The JUWELS Booster module brings the JUWELS system performance to 85 petaflops. The machine also placed 3rd on the Green500 list, making it the most powerful system to achieve such high placement on that list. Image credit: FZ-Jülich/ Ralf-Uwe Limbach.
The latest Top500 list, showcasing the world’s most powerful high-performance computing (HPC) systems, was released on Nov. 16, 2020 during the SC20 conference. In sum, the flagship supercomputers at the three centres comprising the Gauss Centre for Supercomputing (GCS)—the High-Performance Computing Center Stuttgart (HLRS), Jülich Supercomputing Centre (JSC), and Leibniz Supercomputing Centre (LRZ)—all placed in the top 20 of the list. The three machines have a peak of just over 130 petaflops, helping cement Germany’s position as the European leader in HPC space.
This year, two GCS centres installed new machines. JSC, together with hardware partners Atos and ParTec, added to its modular JUWELS system, installing the “Booster” module. The machine did indeed get a large boost—the new partition, featuring NVIDIA A100 GPUs, brought the total machine performance (between the JUWELS Booster and the initial JUWELS module) from 10 petaflops to 85 petaflops. The system was the 7th fastest system on the Top500 list and the 5th fastest on the organization’s alternative HPCG (high-performance conjugate gradient) benchmark.
Unlike the primary Top500 list, which measures performance based on the LINPACK, or a series of dense linear algebra equations, the HPCG benchmark measures performance by running a series of applications that are meant to be representative of typical large-scale scientific and engineering applications running on modern supercomputers.
Additionally, JUWELS placed 3rd in the Green500 list, which measures how many gigaflops a system achieves per watt of energy used, making JUWELS the most powerful machine that high up in the Green500. With these rankings, JUWELS is the most powerful supercomputer in Europe.
“With the JUWELS Booster, the Gauss Centre continues its pioneering role in energy saving and at the same time increases the computational efficiency of its machines,” said Prof.

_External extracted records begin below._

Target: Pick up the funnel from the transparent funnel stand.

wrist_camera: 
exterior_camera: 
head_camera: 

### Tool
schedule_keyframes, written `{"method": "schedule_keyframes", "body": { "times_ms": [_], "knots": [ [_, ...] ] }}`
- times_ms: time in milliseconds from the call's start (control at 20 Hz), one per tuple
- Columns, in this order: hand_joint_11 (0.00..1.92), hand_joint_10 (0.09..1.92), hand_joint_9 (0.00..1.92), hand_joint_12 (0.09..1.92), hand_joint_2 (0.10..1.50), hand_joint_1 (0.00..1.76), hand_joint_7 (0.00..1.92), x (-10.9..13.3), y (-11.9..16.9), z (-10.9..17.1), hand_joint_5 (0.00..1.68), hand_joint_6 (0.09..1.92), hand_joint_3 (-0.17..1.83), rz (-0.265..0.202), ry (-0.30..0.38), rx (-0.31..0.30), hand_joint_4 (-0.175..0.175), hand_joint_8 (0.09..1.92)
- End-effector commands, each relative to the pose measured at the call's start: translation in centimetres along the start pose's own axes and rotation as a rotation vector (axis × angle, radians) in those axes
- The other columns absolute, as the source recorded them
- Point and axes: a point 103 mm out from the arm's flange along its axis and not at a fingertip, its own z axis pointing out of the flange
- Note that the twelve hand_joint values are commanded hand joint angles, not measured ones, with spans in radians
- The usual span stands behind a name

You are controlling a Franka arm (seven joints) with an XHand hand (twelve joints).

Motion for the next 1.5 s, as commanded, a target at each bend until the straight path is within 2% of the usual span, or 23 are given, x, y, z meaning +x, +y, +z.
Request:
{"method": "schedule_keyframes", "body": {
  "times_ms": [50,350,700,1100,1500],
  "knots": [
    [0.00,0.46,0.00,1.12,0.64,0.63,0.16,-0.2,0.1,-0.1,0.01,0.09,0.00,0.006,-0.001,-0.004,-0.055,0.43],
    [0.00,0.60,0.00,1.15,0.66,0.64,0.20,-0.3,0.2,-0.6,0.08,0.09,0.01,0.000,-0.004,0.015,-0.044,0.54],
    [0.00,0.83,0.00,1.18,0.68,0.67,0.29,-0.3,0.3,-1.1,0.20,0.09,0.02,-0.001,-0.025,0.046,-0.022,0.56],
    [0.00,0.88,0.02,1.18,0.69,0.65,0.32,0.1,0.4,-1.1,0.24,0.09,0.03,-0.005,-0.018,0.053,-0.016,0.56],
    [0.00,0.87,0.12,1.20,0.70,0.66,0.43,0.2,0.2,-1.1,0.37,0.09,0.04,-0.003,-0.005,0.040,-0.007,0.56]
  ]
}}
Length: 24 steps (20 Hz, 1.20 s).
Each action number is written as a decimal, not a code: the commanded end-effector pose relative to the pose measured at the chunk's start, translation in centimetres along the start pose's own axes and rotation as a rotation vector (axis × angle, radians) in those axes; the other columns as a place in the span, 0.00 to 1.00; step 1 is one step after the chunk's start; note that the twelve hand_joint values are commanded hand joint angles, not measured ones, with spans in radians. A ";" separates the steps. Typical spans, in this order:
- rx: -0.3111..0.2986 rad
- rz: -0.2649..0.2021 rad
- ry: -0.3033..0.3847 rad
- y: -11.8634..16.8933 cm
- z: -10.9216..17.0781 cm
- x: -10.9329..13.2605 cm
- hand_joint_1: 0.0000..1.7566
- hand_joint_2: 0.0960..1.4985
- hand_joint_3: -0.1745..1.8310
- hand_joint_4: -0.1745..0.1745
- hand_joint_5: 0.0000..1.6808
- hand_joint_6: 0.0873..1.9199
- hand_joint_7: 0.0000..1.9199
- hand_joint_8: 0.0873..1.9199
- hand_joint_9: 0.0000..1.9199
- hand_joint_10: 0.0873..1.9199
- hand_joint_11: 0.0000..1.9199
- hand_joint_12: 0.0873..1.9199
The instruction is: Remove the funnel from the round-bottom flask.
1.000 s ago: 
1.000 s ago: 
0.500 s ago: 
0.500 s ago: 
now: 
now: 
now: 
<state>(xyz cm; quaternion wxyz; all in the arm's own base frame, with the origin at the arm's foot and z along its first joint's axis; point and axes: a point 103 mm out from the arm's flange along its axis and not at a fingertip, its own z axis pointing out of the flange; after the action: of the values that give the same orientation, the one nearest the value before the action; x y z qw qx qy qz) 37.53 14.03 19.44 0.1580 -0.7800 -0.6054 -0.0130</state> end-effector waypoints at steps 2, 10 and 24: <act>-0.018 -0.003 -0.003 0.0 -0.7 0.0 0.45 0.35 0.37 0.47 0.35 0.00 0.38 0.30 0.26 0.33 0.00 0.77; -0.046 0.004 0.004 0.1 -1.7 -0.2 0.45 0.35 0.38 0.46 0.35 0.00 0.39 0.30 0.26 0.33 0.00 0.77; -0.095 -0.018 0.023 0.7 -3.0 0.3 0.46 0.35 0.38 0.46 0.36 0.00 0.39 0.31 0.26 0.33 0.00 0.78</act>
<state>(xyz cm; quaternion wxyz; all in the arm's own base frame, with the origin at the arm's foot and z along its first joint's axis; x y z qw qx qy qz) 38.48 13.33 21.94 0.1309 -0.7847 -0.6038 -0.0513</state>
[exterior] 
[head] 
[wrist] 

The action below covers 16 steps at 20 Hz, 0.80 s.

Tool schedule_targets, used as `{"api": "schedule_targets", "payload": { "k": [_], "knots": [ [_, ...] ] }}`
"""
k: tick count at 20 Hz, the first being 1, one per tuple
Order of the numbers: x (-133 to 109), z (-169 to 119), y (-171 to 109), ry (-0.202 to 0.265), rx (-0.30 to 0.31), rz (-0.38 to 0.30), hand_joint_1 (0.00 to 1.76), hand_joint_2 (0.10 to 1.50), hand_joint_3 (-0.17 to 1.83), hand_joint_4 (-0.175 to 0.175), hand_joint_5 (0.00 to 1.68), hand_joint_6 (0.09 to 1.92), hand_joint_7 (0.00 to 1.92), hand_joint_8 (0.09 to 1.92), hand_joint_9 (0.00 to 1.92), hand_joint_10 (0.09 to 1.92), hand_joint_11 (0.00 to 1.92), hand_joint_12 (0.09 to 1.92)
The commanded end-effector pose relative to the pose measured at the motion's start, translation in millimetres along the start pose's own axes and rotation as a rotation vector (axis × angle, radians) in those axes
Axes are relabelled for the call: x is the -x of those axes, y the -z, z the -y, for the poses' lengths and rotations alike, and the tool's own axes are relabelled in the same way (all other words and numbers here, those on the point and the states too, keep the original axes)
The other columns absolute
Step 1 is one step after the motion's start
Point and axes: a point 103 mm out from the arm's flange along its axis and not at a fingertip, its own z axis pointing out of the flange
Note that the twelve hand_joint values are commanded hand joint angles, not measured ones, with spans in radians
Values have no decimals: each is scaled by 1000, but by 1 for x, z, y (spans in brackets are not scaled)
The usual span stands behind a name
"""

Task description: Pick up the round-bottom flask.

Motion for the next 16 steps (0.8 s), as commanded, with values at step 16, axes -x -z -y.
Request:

Thomas Lippert, Director at JSC.
HLRS’s Hawk system placed 16th and 18th on the Top500 list and HPCG benchmark respectively. Image credit: HLRS/Ben Derzian.
HLRS also installed its newest system this year, the Hewlett-Packard Enterprise Apollo 9000 system named Hawk. Without the use of GPU accelerators, Hawk achieved 19 petaflops in the Top500 list, coming in at 16 and 334.65 teraflops per second on the HPCG benchmark, placing it 18th. Hawk’s HPCG performance makes it the fastest non-accelerated system in Europe on that list.
LRZ upgraded its flagship system last year, and the Intel-Lenovo-powered SuperMUC-NG system remains among the fastest machines in the world, placing 15th on the Top500 and 22nd in the HPCG respectively. Since SuperMUC-NG went into regular user operation in August 2019, the system has not lost its attractiveness to researchers: It served almost 800 scientists in just over 300 research projects and ran 725,000 jobs, delivering more than 3.4 billion core hours of computing power thus far.
SuperMUC-NG placed 15th and 22nd in the Top500 list and HPCG benchmark respectively. Image Credit: LRZ.
“While we are happy about the appearance of the new GCS systems on the list, it is the science that they will enable which is our main interest,” said Prof. Dieter Kranzlmüller, Director at LRZ and current Chairman of the Board of Directors at GCS. “With the architectural variety we offer as Germany’s three national supercomputing centres, we provide scientists in Germany and Europe with the research infrastructure they need to make a global impact.”
GCS is jointly funded by the German Federal Ministry of Education and Research and the federal states of Baden-Württemberg, Bavaria, and North Rhine-Westphalia. It has its headquarters in Berlin, Germany.